Tax should be raised for Britain’s urgent needs, not war. Chancellor Rachel Reeves on her way to deliver the Autumn Budget, 30 October 2024. Photo Lauren Hurley / DESNZ via Flickr (CC BY-NC-ND 2.0).
Taxes will rise in the Budget on 26 November – what’s the excuse? Tories, Reform, Brexit, lazy workers, low productivity. Never the EU, never devolution, never net zero policy, never lack of investment, never the debt to financial markets and interest paid. Never capitalism.
Debt, borrowing from financial markets, is a critical factor for any government.
But there are plenty of signs that another financial “correction” (that is, crash or recession) isn’t far off. The sharply rising valuation of AI companies, lauded by the government as the engine of future growth, can’t continue.
As is the capitalist way, plenty will go bust as the bubble bursts.
The financial markets are nervy; bond rates are going up and down. One day it’s all doom and gloom, the Chancellor’s budgetary headroom is all gone. The next day inflation isn’t quite as high as the market expected (though still nearly twice the Bank of England target), all is sunshine and Rachel Reeves says everything is going to plan.
‘The big catch is that this government, acting for the capitalist ruling class, wants to re-arm, to increase military spending. Its problem is to re-arm without raising taxes – or at least not be seen to do so…’
The big catch is that this government, acting for the capitalist ruling class, wants to re-arm, to increase military spending. Starmer hardly talks about anything else, it seems.
Its problem is to re-arm without raising taxes – or at least not be seen to do so.
The choices being made by this government seem, barely credibly, to be worse than their incompetent predecessors. Let’s cede back to the EU the (limited) independence we gained by leaving, in return for – nothing. The youth mobility scheme where the EU dictated the terms won’t help British youth.
And at the same time, let’s cosy up to the USA and watch the continued exodus of highly valued companies to US control, followed by the loss of skill and jobs. In return for – nothing, again. Except a seat at the warmongers’ table.

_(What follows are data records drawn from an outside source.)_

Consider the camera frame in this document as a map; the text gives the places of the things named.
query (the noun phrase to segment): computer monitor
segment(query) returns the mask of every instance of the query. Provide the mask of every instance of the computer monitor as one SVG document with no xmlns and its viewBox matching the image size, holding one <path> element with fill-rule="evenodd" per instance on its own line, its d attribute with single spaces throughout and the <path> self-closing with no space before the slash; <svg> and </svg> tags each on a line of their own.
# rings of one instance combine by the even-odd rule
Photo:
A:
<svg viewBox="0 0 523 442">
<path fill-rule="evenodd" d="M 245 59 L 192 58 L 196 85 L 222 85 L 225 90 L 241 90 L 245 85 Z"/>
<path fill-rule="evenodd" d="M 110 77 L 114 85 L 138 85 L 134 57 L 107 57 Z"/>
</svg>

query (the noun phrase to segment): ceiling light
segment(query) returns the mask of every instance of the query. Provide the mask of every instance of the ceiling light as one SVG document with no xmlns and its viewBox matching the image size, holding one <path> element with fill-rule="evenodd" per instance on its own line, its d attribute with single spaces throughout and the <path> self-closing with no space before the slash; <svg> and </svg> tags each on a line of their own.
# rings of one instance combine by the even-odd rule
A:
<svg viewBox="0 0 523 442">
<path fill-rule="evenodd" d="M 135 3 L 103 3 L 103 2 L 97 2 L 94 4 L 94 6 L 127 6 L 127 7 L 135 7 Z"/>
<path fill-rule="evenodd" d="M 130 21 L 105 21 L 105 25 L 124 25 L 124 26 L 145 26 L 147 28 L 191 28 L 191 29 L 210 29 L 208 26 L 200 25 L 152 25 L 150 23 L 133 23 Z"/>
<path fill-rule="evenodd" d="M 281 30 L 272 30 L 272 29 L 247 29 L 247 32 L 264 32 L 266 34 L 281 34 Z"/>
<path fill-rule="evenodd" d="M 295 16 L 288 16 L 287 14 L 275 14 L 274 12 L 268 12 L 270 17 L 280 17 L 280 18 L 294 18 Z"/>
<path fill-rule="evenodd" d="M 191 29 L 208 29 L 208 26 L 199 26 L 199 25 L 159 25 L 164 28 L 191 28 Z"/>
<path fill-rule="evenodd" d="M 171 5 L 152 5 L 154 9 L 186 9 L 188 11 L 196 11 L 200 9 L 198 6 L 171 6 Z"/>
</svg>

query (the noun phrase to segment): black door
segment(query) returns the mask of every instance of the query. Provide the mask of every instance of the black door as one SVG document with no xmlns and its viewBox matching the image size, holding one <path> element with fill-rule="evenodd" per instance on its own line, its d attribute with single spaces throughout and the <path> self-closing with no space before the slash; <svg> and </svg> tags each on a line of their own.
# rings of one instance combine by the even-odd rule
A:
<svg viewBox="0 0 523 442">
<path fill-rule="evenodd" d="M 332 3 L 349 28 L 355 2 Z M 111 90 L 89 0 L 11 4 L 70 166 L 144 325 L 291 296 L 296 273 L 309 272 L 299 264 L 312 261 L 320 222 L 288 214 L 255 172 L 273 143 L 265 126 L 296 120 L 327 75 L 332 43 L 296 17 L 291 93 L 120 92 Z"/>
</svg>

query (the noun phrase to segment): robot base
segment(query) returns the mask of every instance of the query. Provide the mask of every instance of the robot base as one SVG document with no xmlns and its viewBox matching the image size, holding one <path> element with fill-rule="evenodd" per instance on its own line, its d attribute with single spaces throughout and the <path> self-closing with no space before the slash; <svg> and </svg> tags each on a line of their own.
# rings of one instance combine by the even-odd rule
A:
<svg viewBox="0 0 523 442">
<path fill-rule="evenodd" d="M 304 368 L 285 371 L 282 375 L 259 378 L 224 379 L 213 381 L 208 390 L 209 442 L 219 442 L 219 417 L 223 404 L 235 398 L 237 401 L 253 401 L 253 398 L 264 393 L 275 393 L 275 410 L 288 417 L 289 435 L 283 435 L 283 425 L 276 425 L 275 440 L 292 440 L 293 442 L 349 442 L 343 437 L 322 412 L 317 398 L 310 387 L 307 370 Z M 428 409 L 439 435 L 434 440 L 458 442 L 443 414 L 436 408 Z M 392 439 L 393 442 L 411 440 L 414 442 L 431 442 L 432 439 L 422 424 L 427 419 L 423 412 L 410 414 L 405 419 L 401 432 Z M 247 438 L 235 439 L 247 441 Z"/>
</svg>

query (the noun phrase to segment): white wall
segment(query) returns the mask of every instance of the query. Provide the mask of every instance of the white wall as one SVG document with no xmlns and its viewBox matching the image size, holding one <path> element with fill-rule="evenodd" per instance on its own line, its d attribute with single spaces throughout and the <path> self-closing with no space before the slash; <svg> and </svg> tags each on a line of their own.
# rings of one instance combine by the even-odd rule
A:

Workers need to be clear when thinking about the capitalist economy – of Britain and elsewhere. The Thatcherite free market experiment begun in the 1970s has totally failed. The idea was to reduce state control and release the fetters on the capitalists’ ability to make profits.
Market freedom ramped up the domination of finance capital over industrial capital. The drive to make profits found its outlet in buying and selling companies, and ever more exotic and risky financial deals.
The financial crisis of 2007-2008 created the capitalist need for quantitative easing (that is, printing money). That fuelled inflation – a way of cutting the share workers get of the value their work creates.
The capitalist failure to invest, and the extraction of value from British companies paying dividends to overseas owners, has led not only to inflation, but it has also been used to boost immigration.
If they are honest, workers know that change and rebuilding is needed in Britain – a tremendous amount. And who is going to sort out the mess? Leave it to Labour is not going well, predictably. Given that the problems are endemic to capitalism, would any other government in Westminster do any better?
Is there any alternative in the long term to the takeover of power by the workers of Britain – the means of production, distribution and exchange? How else could we liberate the potential of our working class, which is shackled by finance capital?
That’s a daring idea, and there are naturally many questions that need answering about how to build and maintain such a movement. But would we not be better off doing that than standing by watching preparations for war?